Regulatory role of major tyrosine autophosphorylation site of kinase domain of c-Met receptor (scatter factor/hepatocyte growth factor receptor).

Ligand-induced tyrosine kinase activation of the scatter factor/hepatocyte growth factor receptor (c-Met) is thought to be essential for the biological responses of target cells. To assess the regulatory role of the major tyrosine autophosphorylation site (tyrosine 1233) of the mouse c-Met receptor in the tyrosine kinase activation of the receptor, we constructed a mutant receptor in which the tyrosine residue was replaced with phenylalanine.

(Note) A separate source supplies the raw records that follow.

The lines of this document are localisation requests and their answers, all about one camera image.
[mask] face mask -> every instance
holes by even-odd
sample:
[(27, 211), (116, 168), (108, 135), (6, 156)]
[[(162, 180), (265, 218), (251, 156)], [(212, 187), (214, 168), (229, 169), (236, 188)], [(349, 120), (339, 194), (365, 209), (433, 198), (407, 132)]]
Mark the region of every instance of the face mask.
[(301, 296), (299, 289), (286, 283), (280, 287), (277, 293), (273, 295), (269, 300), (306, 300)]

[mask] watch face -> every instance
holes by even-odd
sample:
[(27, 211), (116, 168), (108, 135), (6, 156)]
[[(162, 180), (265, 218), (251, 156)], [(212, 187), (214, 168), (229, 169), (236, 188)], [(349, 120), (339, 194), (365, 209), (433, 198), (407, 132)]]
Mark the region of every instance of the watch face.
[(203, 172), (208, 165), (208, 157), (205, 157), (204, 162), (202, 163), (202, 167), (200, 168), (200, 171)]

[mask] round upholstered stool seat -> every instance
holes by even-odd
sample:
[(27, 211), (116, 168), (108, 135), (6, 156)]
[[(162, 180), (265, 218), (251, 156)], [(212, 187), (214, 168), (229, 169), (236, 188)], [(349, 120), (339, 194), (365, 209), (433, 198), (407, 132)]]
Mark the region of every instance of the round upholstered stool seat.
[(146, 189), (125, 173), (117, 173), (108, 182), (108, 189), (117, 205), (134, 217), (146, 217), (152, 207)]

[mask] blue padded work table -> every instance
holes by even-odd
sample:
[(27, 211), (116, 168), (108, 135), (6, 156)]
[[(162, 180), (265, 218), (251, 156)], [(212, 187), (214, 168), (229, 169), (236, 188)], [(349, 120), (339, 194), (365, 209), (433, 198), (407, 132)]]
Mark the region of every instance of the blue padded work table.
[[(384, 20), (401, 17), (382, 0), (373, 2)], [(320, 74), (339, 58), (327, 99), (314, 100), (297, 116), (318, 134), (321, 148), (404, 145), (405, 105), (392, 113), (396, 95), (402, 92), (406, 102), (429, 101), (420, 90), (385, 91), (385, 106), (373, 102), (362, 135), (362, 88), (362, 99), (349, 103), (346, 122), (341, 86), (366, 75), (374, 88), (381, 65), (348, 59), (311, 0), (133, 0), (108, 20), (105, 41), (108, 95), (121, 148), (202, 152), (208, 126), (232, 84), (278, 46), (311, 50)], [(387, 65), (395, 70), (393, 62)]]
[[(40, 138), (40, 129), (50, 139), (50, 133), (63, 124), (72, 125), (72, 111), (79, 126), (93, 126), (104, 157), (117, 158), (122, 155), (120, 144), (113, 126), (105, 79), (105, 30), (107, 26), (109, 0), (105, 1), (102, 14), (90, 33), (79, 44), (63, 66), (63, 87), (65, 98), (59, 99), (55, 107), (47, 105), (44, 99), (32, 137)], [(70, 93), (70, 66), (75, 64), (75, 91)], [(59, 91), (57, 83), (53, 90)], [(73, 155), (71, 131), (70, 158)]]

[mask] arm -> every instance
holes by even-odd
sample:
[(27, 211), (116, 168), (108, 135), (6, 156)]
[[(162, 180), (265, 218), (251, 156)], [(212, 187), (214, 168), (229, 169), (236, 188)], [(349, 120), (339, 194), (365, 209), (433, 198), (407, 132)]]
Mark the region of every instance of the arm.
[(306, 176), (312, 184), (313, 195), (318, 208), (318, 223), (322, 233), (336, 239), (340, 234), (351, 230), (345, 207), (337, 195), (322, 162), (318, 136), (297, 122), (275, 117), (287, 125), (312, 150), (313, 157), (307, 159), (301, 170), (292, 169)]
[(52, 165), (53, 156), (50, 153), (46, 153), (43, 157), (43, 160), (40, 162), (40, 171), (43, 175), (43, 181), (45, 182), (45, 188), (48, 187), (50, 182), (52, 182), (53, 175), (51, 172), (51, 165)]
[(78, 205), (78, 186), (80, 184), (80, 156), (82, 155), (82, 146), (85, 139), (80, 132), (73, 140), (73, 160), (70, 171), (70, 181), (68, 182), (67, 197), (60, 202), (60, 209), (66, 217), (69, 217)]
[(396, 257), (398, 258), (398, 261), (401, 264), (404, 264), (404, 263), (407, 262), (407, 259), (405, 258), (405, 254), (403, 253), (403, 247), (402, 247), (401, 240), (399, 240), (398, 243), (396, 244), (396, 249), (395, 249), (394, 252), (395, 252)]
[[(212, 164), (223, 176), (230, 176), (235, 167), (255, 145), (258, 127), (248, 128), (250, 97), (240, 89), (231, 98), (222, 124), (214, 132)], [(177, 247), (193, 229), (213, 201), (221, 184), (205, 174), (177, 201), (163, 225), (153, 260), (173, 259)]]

When the cells expressing the mutant receptor were incubated with the ligand, no biological responses were observed, and the level of tyrosine phosphorylation of the receptor was very low compared with that of the wild-type receptor. The in vitro kinase activity of the mutant receptor toward an exogenous substrate and the receptor itself was also low. Furthermore, tyrosine phosphorylation of the cellular proteins by ligand stimulation was not detected in intact cells expressing the mutant receptor. The low level of kinase activity and the lack of biological activity of the mutant receptor indicate that the major autophosphorylation site positively regulates the tyrosine kinase of the c-Met receptor and phosphorylation of cellular substrates in the scatter factor/hepatocyte growth factor signaling pathway.